◆ PROBLEM DESCRIPTION ◆
Only the lines that include "camera" should be copied from the data below.

######

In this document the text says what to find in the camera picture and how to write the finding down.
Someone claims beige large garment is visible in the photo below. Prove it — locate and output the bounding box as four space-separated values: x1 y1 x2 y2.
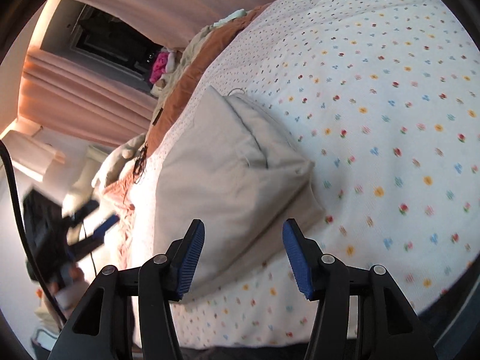
154 88 324 300

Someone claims person left hand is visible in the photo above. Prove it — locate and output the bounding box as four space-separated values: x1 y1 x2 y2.
40 264 89 327

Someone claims cream padded headboard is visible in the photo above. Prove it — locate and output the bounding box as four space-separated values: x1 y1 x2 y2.
63 145 107 215

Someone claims rust orange quilt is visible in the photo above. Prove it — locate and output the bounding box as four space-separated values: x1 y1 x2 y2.
101 1 275 271

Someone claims beige plush toy pillow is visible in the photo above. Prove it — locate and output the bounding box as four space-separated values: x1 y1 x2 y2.
91 133 146 189

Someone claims small black remote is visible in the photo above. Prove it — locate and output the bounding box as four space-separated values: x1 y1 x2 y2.
151 107 164 126

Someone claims pink curtain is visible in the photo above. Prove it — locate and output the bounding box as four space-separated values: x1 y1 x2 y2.
19 0 269 146

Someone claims pink plush toy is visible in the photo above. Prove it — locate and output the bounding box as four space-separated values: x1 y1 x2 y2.
149 51 169 85

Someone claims olive beige blanket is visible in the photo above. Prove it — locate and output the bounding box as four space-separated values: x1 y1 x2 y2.
149 9 248 98

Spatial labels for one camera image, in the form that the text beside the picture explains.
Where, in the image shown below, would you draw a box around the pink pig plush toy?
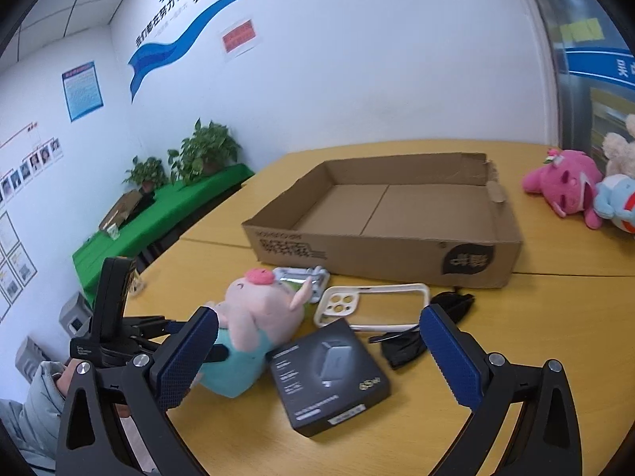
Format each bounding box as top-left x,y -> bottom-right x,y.
198,268 -> 312,399

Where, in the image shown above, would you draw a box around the black charger box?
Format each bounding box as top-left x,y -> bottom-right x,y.
267,319 -> 392,437

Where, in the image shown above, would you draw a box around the grey jacket left forearm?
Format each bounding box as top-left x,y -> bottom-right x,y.
1,361 -> 65,475

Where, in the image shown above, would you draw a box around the left hand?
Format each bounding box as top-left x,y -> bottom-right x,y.
55,359 -> 131,420

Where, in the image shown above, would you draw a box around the green covered side table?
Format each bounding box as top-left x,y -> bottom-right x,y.
72,163 -> 254,303

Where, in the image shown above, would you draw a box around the small cardboard box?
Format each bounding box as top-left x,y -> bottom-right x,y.
99,189 -> 142,231

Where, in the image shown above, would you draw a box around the small potted plant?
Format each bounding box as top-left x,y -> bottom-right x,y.
124,156 -> 168,192

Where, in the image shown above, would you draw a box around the white folding phone stand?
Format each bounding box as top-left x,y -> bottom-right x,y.
273,265 -> 331,304

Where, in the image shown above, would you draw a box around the large potted plant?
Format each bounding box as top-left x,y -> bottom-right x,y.
168,119 -> 241,185

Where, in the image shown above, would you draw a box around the shallow cardboard box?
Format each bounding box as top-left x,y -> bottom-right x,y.
242,153 -> 523,289

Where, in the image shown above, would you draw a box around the light blue plush toy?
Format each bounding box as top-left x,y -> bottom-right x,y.
593,174 -> 635,234

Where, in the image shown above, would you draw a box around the beige plush bear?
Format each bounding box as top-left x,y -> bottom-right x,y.
602,132 -> 635,179

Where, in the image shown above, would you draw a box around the blue framed wall poster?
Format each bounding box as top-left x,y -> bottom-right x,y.
62,61 -> 103,121

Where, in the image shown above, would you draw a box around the red white wall notice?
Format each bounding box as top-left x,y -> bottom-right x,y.
219,17 -> 262,60

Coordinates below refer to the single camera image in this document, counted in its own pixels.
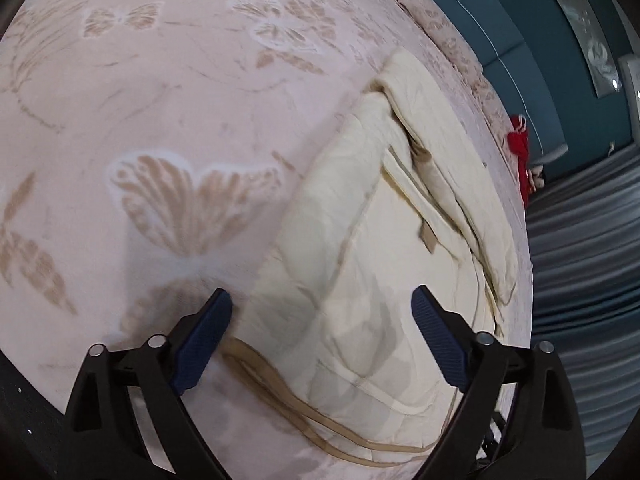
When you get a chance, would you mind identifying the cream quilted comforter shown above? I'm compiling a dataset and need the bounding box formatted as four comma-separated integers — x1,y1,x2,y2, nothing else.
222,49,518,467

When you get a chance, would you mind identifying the grey blue curtain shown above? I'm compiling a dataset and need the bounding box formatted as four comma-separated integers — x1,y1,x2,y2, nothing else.
526,144,640,472

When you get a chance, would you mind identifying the red plush toy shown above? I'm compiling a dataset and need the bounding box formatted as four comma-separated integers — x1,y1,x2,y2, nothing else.
506,114,546,208

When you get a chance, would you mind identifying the pink butterfly bedspread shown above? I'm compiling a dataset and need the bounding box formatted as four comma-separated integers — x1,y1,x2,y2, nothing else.
0,0,535,480

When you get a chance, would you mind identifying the pink butterfly pillow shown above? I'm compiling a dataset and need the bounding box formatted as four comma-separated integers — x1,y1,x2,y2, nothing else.
398,0,518,180

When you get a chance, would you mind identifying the blue upholstered headboard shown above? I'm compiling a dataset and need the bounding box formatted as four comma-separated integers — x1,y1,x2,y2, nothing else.
434,0,634,178

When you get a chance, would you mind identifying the floral glass wall picture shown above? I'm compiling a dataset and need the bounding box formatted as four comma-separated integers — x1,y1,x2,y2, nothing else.
555,0,622,98

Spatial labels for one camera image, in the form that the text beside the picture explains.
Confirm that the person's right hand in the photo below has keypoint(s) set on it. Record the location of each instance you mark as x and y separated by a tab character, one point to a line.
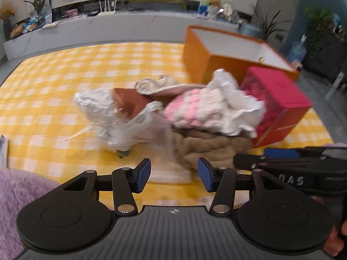
334	244

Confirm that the white fleece slipper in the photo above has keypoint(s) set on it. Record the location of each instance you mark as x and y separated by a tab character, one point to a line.
165	86

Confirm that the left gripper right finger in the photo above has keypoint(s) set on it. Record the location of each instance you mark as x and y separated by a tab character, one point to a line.
269	213

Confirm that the bushy green potted plant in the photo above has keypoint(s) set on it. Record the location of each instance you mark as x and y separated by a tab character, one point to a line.
319	19

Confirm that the white marble TV cabinet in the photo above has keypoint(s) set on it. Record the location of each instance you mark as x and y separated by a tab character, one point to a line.
122	27

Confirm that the teddy bear bouquet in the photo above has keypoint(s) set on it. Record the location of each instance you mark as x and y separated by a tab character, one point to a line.
219	10

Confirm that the blue water jug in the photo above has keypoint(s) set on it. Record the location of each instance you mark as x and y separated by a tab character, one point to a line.
297	51

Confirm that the white crumpled plastic bag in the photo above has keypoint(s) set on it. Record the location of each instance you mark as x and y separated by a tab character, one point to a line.
241	112

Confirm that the yellow dried flowers vase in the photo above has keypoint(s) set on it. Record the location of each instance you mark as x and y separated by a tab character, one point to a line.
6	11

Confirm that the green plant in vase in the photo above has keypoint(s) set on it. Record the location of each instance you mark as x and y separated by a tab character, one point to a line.
38	6

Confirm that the brown fleece garment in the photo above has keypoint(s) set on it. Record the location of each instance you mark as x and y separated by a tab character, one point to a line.
191	144

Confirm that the orange storage box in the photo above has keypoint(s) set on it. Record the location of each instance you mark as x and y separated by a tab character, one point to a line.
206	50

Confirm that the white wifi router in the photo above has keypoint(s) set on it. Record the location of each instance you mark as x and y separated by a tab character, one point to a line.
107	7

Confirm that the red gift box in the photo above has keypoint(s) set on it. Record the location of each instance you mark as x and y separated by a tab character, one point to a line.
285	104

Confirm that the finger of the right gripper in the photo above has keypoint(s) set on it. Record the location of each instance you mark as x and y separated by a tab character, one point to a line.
281	153

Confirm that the brown red cloth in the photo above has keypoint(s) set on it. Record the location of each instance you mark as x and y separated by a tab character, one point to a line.
129	101

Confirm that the purple fuzzy blanket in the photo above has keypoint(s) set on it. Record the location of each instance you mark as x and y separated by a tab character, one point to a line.
18	188

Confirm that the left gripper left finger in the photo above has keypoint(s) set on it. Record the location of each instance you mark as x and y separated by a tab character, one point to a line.
81	211

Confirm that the clear plastic bag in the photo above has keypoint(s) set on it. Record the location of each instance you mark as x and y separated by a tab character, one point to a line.
119	133

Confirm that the dark side cabinet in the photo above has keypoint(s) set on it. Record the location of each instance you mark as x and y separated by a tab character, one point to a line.
328	56

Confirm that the pink white knitted item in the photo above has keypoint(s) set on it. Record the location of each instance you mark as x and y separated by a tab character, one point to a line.
201	109

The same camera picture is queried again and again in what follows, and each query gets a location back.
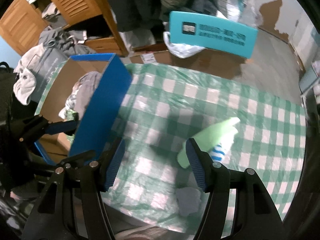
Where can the blue cardboard storage box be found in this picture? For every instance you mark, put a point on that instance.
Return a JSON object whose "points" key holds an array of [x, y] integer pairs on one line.
{"points": [[95, 126]]}

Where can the dark hanging jacket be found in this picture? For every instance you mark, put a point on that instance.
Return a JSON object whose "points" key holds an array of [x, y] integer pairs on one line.
{"points": [[134, 14]]}

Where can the grey knit cloth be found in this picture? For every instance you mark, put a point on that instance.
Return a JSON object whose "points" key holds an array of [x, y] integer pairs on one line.
{"points": [[188, 200]]}

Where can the teal printed box flap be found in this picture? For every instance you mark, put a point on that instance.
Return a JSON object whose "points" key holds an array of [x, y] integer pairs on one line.
{"points": [[212, 32]]}

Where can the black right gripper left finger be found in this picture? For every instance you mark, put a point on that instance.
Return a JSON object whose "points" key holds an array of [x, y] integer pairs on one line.
{"points": [[98, 176]]}

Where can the blue striped white sock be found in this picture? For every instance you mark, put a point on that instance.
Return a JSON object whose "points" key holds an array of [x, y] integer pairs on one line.
{"points": [[217, 153]]}

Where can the green checkered tablecloth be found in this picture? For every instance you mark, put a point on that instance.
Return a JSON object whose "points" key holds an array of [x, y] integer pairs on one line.
{"points": [[165, 106]]}

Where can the wooden cabinet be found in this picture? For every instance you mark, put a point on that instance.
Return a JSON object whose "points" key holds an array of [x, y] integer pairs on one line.
{"points": [[21, 23]]}

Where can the grey clothes pile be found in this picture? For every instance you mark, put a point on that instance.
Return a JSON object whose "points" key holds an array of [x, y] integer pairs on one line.
{"points": [[38, 64]]}

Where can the brown cardboard shipping box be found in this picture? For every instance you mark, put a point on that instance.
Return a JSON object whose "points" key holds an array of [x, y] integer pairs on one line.
{"points": [[209, 61]]}

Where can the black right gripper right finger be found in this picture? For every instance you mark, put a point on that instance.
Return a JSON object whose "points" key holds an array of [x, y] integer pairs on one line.
{"points": [[214, 178]]}

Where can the light green cloth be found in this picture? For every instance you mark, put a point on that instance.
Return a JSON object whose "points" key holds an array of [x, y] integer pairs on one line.
{"points": [[220, 133]]}

######

◆ TASK RESPONSE ◆
In this document the text says what to find in the camera picture and how to write the finding down.
Spatial labels for one camera image, in the form that the text beside the picture explains.
Coordinates below refer to the single camera image in this document, counted in its own pixels.
Spatial labels for one camera image, in the form that the text beside the picture explains.
The same camera picture is queried again and again in what follows, and each query gets a location back.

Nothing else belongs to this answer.